朝日社説 オバマ大統領就任―米国再生の挑戦が始まる : asahi.com(朝日新聞社):社説

 昨年、ノーベル経済学賞を受賞したクルーグマン教授は、戦後の米国が豊かな中流社会を実現できたのは、こうした政策の結果だったとしている。
 しかし、「政府がどう問題を解決するかではなく、政府そのものが問題なのだ」という80年代のレーガン保守革命以来、市場任せの新自由主義が全盛になった。肥大化した政府支出を抑え、大減税を進める。規制の撤廃が進み、格差は開いていった。そのたどり着いた先が、現在の窮状である。
 オバマ政権は「政府には果たすべき役割がある」と、振り子を再び戻す。クリントン大統領が失敗した国民皆保険の導入にも挑戦するという。

 ここはあまり粗雑に議論できないところで、政府という場合、軍事・外交を担う連邦=国家なのか州=国家なのかが問われ、そしてそこでまた官僚なのか地域住民の関与なのかが問われるところだ。さらに実際にはその双方に移民の問題が関わる。このあたりの感覚はあまり日本には見られないように思えることが議論が粗雑になりやすい傾向をもたらしているのだろう。あと個別にいうと米国の大きな課題は、連邦とベイビーブーマーの生活援助費の問題がある。ここが日本ではきちんと問われていないように思うし、そのあたりで本当の危機が10年後くらいにあるかもしれない。

 イラク戦争への反対では、一貫している。最高司令官としての初仕事は、公約である16カ月以内の戦闘部隊の撤退を軍に指示することだ。
 イラクの治安が悪化しないよう配慮しつつ、「間違った戦争」を一日も早く終わらせなければならない。

 このあたりは先日も引いたがWPが参考になる。
 ⇒Mr. Bush Exits - washingtonpost.com

But, as matters in Iraq now stand, there is a decent chance of a reasonably pro-American incipient democracy in the heart of the Arab Middle East.

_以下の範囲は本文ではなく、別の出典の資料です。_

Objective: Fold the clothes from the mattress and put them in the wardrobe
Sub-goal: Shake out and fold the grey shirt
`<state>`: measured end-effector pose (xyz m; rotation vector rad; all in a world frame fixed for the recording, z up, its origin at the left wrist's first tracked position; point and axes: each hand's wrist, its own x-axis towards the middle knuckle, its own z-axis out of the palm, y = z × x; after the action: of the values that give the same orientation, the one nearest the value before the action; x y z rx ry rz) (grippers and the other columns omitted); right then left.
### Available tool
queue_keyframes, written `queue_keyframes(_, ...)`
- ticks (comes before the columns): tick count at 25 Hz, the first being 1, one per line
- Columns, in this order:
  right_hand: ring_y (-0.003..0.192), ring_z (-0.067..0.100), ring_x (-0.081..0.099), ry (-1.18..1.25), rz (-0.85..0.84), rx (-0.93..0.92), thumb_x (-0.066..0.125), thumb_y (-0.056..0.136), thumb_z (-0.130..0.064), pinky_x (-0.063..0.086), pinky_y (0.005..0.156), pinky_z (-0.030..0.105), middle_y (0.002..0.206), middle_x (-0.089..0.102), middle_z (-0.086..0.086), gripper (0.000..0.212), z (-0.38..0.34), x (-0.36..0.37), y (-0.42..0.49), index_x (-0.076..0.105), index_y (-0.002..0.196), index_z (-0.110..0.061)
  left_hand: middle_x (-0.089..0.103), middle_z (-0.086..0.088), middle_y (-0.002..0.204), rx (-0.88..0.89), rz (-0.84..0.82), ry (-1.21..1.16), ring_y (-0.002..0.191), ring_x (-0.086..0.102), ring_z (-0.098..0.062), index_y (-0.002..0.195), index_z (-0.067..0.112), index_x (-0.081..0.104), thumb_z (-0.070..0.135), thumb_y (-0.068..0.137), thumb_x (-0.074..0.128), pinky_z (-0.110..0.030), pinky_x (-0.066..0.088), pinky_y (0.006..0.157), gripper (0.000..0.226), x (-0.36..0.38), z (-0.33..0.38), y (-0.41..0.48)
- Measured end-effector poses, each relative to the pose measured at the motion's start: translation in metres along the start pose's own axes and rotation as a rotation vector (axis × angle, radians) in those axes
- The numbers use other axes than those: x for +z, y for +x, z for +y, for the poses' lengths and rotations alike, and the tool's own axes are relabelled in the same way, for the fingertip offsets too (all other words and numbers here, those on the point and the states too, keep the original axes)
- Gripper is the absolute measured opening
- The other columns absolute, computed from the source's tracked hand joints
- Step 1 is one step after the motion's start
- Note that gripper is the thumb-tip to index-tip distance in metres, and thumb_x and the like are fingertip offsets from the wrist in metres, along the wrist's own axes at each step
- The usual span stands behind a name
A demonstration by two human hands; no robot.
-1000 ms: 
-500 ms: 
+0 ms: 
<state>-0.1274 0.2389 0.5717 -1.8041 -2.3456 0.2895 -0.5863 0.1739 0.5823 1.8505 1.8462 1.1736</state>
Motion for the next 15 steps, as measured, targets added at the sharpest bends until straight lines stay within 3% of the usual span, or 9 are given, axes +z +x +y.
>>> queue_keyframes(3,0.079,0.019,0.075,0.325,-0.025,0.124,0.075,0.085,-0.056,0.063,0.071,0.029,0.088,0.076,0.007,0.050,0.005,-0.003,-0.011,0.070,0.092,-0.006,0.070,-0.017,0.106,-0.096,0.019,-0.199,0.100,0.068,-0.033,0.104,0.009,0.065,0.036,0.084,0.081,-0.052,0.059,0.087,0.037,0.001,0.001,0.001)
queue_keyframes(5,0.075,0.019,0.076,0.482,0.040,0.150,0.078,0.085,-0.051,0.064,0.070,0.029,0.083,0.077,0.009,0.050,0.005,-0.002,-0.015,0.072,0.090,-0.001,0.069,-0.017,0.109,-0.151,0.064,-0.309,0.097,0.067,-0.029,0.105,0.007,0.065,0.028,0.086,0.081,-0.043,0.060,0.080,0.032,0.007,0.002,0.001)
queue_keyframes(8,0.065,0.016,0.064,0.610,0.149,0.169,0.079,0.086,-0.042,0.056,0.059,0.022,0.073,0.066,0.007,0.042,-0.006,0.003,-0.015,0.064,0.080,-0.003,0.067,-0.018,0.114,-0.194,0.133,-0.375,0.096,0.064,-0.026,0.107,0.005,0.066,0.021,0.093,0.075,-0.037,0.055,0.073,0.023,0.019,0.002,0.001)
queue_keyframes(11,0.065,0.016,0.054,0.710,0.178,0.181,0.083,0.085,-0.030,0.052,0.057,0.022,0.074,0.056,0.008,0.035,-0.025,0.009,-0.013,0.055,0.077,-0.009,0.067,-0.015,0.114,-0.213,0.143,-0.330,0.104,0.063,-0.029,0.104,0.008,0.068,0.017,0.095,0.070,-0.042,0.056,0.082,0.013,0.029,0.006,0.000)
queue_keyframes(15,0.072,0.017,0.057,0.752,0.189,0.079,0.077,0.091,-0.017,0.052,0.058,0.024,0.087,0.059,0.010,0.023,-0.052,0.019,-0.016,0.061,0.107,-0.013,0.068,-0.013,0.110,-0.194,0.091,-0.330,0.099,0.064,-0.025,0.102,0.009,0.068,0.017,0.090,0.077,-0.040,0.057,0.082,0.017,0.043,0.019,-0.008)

This would be a major accomplishment, and one that would cast the invasion, the failures of the early years of occupation and the painful loss of more than 4,000 American lives and many thousand more Iraqi lives in a different light than the one in which they are seen by most Americans now. It would also vindicate his unpopular decision to stabilize Iraq with more U.S. troops rather than abandon it to civil war and possible genocide -- an instance in which Mr. Bush's self-assurance and steadfastness paid off.

 実際のところイラクについてはエジプトやトルコのような穏和な国家に支援していくしかないので、朝日のような短絡的な議論では展望はない。